Cette arrivée, discrète mais symbolique, intervient dans un contexte agité pour le club basque. Elle s’inscrit dans la continuité des mesures annoncées après la lourde défaite à Montpellier. Au micro de Canal+, le président Philippe Tayeb avait été clair : « C’est obligatoire d’améliorer ce qui se passe. On manque de contenu, de travail, peut-être de dynamique ou juste un peu de fraîcheur. Des fois, un changement de discours peut amener de la fraîcheur dans un vestiaire, et ça peut être très positif. »
La nomination de Monribot constitue la première application concrète de ce constat. Selon Midi Olympique, cette évolution vise à impulser un nouvel élan dans un secteur essentiel du jeu.

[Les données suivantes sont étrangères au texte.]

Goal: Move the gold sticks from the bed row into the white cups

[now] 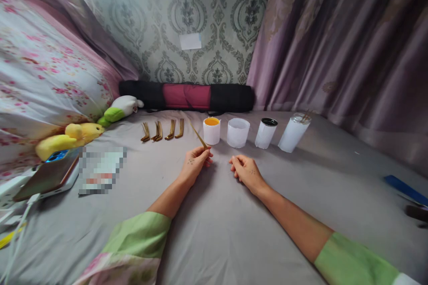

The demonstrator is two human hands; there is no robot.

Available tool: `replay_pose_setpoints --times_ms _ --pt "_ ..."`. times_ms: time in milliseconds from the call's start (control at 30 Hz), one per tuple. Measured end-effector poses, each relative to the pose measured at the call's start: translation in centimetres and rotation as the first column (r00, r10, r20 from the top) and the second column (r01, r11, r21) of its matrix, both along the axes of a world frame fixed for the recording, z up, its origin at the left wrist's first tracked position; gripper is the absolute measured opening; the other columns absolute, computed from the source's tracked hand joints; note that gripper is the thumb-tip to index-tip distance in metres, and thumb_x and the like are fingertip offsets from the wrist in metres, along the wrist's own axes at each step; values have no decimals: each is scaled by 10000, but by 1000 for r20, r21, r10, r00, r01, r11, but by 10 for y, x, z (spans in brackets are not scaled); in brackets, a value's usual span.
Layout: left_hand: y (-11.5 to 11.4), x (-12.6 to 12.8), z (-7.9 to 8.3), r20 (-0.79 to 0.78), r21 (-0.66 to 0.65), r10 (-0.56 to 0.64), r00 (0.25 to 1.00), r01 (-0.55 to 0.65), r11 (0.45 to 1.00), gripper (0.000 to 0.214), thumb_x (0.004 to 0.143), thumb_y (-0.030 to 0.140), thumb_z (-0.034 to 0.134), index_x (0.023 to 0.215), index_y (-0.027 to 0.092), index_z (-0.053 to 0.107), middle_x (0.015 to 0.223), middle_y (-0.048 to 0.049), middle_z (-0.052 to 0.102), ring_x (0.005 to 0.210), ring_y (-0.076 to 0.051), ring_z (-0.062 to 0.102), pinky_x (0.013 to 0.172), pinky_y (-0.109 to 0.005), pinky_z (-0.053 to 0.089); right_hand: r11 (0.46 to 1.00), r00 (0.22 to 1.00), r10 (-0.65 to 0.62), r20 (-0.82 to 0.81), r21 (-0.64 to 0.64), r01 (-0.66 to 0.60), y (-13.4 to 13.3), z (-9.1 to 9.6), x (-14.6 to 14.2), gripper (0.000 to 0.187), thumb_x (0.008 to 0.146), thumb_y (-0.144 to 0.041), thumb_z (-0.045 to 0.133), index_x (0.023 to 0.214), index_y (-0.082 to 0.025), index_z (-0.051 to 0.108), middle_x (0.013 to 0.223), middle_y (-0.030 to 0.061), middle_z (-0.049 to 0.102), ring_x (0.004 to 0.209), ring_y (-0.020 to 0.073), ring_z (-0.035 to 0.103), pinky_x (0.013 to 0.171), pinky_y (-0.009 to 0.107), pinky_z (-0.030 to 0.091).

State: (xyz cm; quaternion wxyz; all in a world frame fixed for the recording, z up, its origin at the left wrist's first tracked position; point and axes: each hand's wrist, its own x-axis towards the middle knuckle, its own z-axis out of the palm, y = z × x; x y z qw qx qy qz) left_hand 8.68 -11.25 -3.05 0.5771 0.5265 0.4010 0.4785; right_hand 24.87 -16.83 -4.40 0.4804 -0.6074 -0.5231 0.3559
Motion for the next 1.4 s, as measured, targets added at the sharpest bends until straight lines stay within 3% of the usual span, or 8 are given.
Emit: replay_pose_setpoints --times_ms 467,667,933,1133,1400 --pt "1 0 -5 -189 226 57 980 -13 974 344 713 348 516 963 128 600 708 -36 572 559 -101 530 451 -195 404 1000 1000 15 -17 11 -14 0 -2 2 342 766 -430 393 813 -140 567 609 5 523 398 51 437 303 132 300" --pt "-1 -1 -8 -264 325 115 958 -24 945 314 725 337 503 965 173 620 733 -31 596 576 -106 539 528 -212 428 1000 998 11 -61 -1 -11 -2 2 0 323 759 -430 407 797 -147 559 602 -4 514 386 45 424 300 130 293" --pt "-3 -3 -6 -382 482 197 903 12 876 271 756 322 482 958 223 633 810 -39 606 626 -123 529 633 -235 416 1000 995 13 -97 21 -11 -4 7 0 320 754 -432 417 823 -153 557 607 -10 508 390 45 423 297 132 299" --pt "-9 -3 -1 -468 616 278 839 85 783 284 802 300 412 973 223 626 803 -47 585 652 -125 513 633 -219 383 999 994 20 -112 48 -14 -5 9 0 337 744 -449 421 837 -153 553 606 -9 510 398 52 428 305 143 312" --pt "-13 -3 1 -599 629 304 741 200 751 308 834 274 346 1020 235 589 907 -62 579 752 -138 516 681 -230 374 996 996 20 -93 93 -11 -6 11 0 330 761 -429 416 877 -149 546 631 9 519 426 65 443 316 146 323"
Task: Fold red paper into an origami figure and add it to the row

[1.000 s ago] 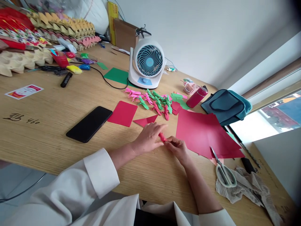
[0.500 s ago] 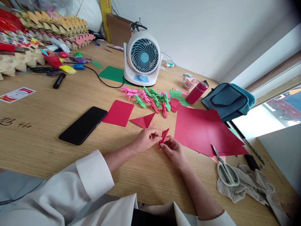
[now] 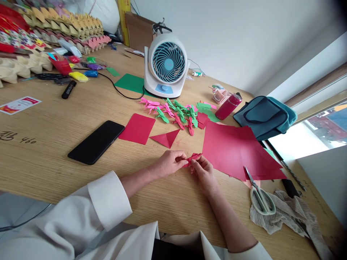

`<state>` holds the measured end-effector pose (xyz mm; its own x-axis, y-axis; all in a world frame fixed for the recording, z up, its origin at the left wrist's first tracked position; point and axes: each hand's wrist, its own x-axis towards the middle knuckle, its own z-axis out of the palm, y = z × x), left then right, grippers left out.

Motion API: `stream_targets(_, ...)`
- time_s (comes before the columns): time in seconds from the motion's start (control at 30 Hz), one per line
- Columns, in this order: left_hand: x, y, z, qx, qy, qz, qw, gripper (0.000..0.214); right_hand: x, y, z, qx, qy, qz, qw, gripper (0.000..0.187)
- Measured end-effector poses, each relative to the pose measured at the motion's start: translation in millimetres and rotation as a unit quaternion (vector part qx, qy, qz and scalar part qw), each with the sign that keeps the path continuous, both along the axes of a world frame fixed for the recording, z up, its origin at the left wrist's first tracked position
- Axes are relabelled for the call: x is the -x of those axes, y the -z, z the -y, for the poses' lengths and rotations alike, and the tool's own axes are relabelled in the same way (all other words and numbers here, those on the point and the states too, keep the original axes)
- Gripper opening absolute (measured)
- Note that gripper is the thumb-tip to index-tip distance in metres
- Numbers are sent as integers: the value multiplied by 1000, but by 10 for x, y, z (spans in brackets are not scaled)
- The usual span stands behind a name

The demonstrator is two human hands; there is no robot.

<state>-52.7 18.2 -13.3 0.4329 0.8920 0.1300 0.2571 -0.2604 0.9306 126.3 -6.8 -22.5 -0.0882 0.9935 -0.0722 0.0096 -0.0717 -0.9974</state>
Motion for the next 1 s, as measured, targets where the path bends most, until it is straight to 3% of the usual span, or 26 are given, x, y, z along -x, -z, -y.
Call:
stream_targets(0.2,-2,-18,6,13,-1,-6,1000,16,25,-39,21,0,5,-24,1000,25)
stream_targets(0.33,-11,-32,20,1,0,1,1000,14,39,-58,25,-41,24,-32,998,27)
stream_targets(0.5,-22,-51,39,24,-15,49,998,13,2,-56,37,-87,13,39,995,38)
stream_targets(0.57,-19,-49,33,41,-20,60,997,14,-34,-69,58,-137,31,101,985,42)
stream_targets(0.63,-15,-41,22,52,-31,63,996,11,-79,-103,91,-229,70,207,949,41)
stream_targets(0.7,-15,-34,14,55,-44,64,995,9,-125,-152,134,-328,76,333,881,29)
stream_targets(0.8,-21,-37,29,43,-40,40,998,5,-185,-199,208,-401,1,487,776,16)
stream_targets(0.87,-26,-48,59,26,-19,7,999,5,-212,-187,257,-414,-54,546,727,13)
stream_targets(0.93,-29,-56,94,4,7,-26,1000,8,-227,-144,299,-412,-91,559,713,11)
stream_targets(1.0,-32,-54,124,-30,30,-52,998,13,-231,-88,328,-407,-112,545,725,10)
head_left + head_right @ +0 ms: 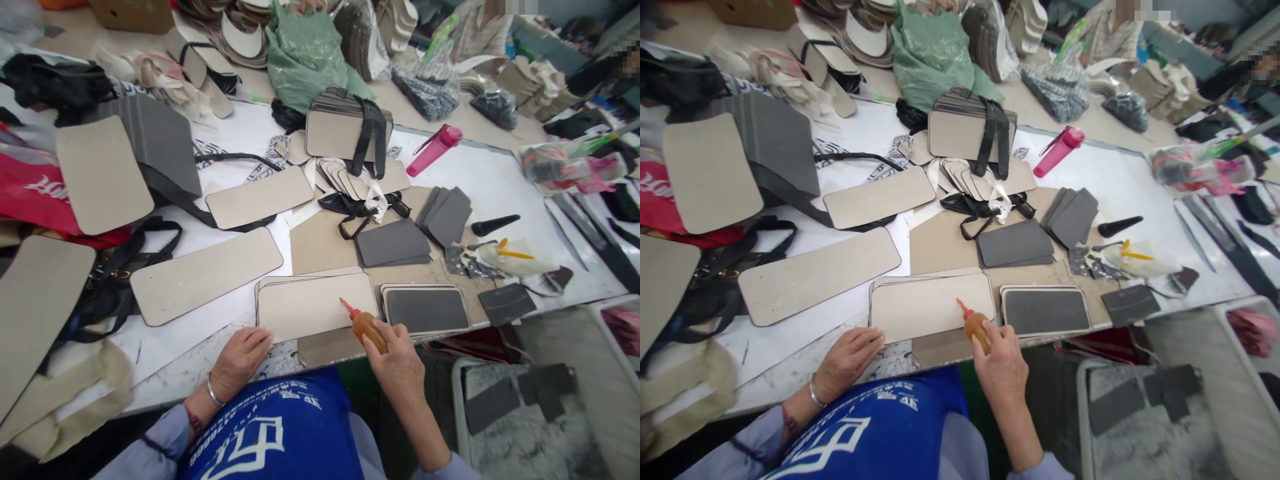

Sur le terrain synthétique du Campus, lors de sa première séance, l’ancien capitaine bayonnais est resté en retrait. Sans donner de consignes directes ni animer d’ateliers, il a surtout observé et échangé longuement avec Barberena, s’imprégnant du fonctionnement du groupe professionnel. Notons que la touche, son domaine de responsabilité, n’a pas été travaillée avec l’équipe première ce jour-là, mais en fin de séance avec les Espoirs, signe que la transition se fera par étapes.
Cette nouvelle organisation reflète un équilibre subtil. Barberena, responsable de l’alignement depuis un an et demi, conserve ses fonctions jusqu’à la fin de la saison, même si son contrat ne sera pas renouvelé, confirme le bi-hebdomadaire. Monribot, lui, a obtenu des garanties pour prendre définitivement la main sur ce secteur à partir de la saison prochaine. D’ici là, les deux techniciens devront collaborer sous une forte pression sportive.
Car si Bayonne occupe actuellement la neuvième place du classement, à quatre points du top 6, ses performances à l’extérieur inquiètent. Une seule victoire hors de ses bases et une moyenne de 44 points encaissés par déplacement témoignent d’un vrai problème. Dans ce contexte, la touche, longtemps référence en défense aérienne, est devenue un chantier prioritaire pour l’Aviron.
Le club pâtit notamment des blessures majeures de Baptiste Chouzenoux, pilier de l’alignement, et plus récemment d’Esteban Capilla. La deuxième ligne n’a pas été épargnée, compliquant davantage les réglages.
L’arrivée de Jean Monribot répond donc à un double enjeu : corriger un secteur technique déficient et apporter un regard neuf. Reste à voir si ce renfort suffira à stabiliser l’édifice.